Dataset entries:
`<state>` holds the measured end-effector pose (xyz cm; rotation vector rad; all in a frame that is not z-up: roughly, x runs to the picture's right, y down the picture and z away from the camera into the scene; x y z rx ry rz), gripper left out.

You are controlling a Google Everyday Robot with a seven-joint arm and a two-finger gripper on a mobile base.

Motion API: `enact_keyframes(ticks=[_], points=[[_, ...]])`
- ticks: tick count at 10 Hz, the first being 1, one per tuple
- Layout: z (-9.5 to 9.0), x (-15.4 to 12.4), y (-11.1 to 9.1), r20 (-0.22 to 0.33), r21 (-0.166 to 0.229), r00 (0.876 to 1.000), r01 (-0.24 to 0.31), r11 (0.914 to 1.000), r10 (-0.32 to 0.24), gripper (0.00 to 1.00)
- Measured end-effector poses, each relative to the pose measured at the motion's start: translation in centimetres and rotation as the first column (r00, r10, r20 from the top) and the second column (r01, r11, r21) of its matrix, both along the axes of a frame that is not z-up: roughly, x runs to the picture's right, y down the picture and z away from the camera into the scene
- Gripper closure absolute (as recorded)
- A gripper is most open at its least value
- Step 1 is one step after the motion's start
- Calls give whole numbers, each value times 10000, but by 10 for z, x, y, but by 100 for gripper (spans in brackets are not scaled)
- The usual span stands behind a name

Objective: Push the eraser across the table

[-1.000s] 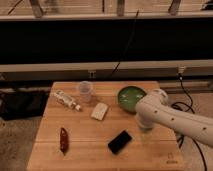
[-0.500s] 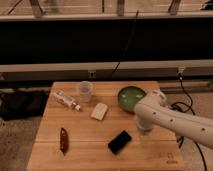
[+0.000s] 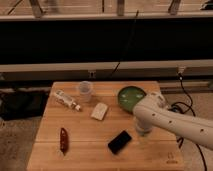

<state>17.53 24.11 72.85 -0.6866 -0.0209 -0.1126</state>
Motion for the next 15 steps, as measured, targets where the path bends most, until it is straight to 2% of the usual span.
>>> enact_keyframes(ticks=[2,4,6,9,10,15], points=[[-1,-2,3,9,-40,10000,6,10000,-6,46],[-1,-4,4,39,-68,10000,-13,10000,13,44],[5,-5,11,91,-204,10000,-10,9998,12,59],[16,-15,21,264,-322,9995,178,9993,-169,90],[19,-14,22,241,-355,9994,248,9991,-239,95],[35,-42,33,582,-598,9934,1019,9930,-985,97]])
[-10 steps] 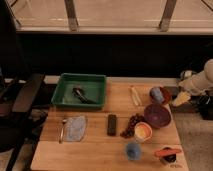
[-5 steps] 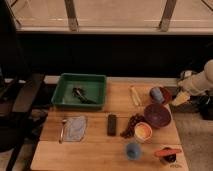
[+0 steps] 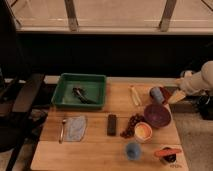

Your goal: Wipe tray with sponge

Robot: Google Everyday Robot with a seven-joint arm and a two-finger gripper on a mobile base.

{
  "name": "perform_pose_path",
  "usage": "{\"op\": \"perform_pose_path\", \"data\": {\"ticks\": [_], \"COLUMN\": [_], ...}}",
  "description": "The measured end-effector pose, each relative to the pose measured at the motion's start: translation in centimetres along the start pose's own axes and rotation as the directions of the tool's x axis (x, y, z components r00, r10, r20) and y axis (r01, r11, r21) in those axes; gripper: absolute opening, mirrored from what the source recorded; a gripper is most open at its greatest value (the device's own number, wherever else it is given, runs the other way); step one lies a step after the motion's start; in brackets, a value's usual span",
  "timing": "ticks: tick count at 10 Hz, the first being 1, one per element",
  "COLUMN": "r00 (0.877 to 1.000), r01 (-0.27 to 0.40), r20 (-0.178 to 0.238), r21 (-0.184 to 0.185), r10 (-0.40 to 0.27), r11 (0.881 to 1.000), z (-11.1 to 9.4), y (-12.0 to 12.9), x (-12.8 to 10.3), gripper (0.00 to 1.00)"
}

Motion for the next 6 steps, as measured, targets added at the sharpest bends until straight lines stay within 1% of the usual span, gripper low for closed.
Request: {"op": "perform_pose_path", "data": {"ticks": [3, 6], "r00": [0.999, 0.999], "r01": [-0.008, -0.013], "r20": [0.031, 0.035], "r21": [-0.030, -0.065], "r10": [0.009, 0.016], "r11": [1.000, 0.998], "z": [3.2, 5.6], "y": [-1.8, -2.4], "x": [-1.2, -1.7], "gripper": [0.80, 0.80]}}
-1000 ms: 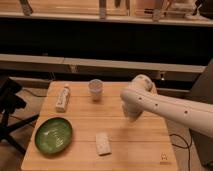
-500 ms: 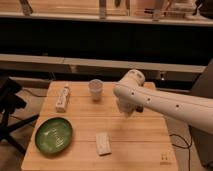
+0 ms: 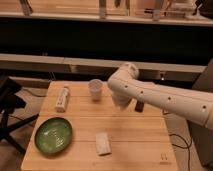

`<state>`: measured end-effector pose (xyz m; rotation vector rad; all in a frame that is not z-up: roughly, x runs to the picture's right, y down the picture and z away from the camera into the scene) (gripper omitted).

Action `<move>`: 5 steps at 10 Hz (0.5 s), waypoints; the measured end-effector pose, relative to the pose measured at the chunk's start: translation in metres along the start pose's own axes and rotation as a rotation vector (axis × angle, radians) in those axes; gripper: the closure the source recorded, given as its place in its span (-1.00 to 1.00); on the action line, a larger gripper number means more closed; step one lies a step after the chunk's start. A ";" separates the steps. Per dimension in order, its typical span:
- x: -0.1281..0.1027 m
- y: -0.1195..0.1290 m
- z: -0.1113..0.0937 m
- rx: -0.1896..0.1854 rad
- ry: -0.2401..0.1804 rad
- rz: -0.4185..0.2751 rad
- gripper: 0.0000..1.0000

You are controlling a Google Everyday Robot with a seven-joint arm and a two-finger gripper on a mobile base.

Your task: Place the pepper in the ceramic cup

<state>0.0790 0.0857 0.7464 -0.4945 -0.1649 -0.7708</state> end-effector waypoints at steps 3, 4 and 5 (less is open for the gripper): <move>-0.003 -0.019 -0.014 0.006 0.004 -0.057 0.98; 0.000 -0.021 -0.016 0.008 0.007 -0.065 0.98; 0.004 -0.025 -0.016 0.009 0.009 -0.071 0.98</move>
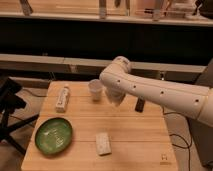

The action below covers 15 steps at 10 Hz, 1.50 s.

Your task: Place the pepper in the ceramic cup

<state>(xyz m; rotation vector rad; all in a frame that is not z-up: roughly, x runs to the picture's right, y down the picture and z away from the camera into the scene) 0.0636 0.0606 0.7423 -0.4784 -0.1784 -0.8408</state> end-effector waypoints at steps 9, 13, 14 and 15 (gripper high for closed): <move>-0.006 -0.039 -0.010 0.014 -0.004 -0.074 0.98; 0.002 -0.049 -0.012 0.015 -0.003 -0.082 0.98; 0.004 -0.048 -0.016 0.013 -0.003 -0.085 0.98; 0.004 -0.049 -0.016 0.012 -0.002 -0.087 0.98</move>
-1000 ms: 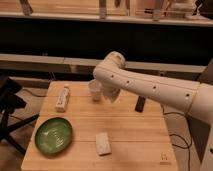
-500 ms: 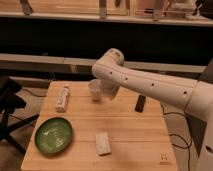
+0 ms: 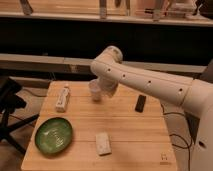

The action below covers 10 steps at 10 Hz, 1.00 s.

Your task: Place the pepper in the ceramic cup

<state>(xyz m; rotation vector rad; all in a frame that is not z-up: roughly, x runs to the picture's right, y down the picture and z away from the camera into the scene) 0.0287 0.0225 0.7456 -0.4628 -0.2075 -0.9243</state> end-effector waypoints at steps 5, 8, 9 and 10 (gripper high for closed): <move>0.004 -0.015 -0.008 0.006 0.013 -0.022 0.98; 0.006 -0.022 -0.012 0.006 0.018 -0.031 0.98; 0.007 -0.023 -0.013 0.007 0.022 -0.030 0.98; 0.009 -0.024 -0.014 0.008 0.026 -0.032 0.98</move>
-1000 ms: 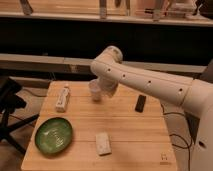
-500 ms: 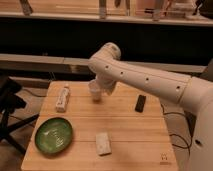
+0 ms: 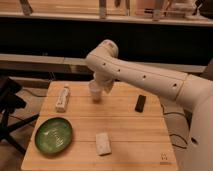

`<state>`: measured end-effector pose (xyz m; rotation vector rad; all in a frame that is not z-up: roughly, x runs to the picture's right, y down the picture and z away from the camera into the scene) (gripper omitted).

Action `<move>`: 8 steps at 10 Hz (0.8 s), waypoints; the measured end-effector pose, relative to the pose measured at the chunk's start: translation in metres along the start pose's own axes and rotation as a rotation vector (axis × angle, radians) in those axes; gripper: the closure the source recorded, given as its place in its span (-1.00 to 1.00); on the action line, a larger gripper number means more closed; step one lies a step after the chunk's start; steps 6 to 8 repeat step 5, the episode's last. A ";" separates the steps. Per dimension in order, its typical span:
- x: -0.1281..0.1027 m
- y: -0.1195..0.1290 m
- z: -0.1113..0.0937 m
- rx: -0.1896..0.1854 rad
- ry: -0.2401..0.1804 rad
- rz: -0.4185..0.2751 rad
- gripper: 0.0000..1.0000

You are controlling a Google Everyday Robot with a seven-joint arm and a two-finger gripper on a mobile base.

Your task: Place the pepper in the ceramic cup

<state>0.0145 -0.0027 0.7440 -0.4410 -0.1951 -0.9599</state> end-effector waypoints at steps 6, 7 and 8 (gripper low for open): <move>0.001 -0.005 -0.005 0.006 0.001 -0.009 0.98; 0.001 -0.005 -0.005 0.006 0.001 -0.009 0.98; 0.001 -0.005 -0.005 0.006 0.001 -0.009 0.98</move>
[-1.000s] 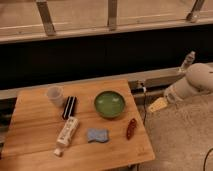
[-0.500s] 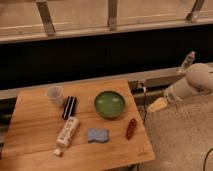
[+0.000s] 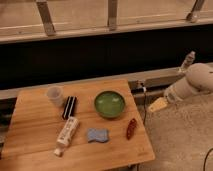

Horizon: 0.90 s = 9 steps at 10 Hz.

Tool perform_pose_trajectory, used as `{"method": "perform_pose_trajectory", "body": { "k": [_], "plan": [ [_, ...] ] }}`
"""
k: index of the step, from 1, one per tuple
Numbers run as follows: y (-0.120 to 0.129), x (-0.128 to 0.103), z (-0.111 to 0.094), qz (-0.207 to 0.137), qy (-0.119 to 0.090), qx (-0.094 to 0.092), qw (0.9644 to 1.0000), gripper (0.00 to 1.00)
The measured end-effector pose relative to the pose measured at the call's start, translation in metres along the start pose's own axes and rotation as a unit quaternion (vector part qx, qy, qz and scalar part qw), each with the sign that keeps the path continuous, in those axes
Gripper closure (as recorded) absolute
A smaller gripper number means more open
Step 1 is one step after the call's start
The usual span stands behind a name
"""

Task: Place the white sponge in the ceramic cup

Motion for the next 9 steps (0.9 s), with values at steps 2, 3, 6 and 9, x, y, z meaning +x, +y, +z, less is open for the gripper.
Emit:
{"method": "perform_pose_trajectory", "body": {
  "k": [2, 3, 6, 9],
  "plan": [
    [0.000, 0.000, 0.000, 0.000, 0.000, 0.000, 1.0000, 0.20],
    [0.000, 0.000, 0.000, 0.000, 0.000, 0.000, 1.0000, 0.20],
    [-0.002, 0.001, -0.003, -0.003, -0.004, 0.001, 1.0000, 0.20],
    [-0.002, -0.006, -0.026, -0.044, -0.010, 0.014, 0.9989, 0.20]
  ]
}}
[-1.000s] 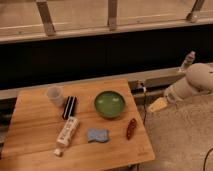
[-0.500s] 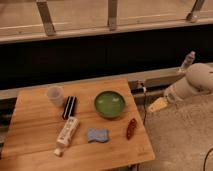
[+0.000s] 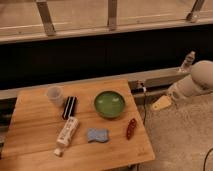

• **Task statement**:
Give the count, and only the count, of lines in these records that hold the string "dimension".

• **Response**:
2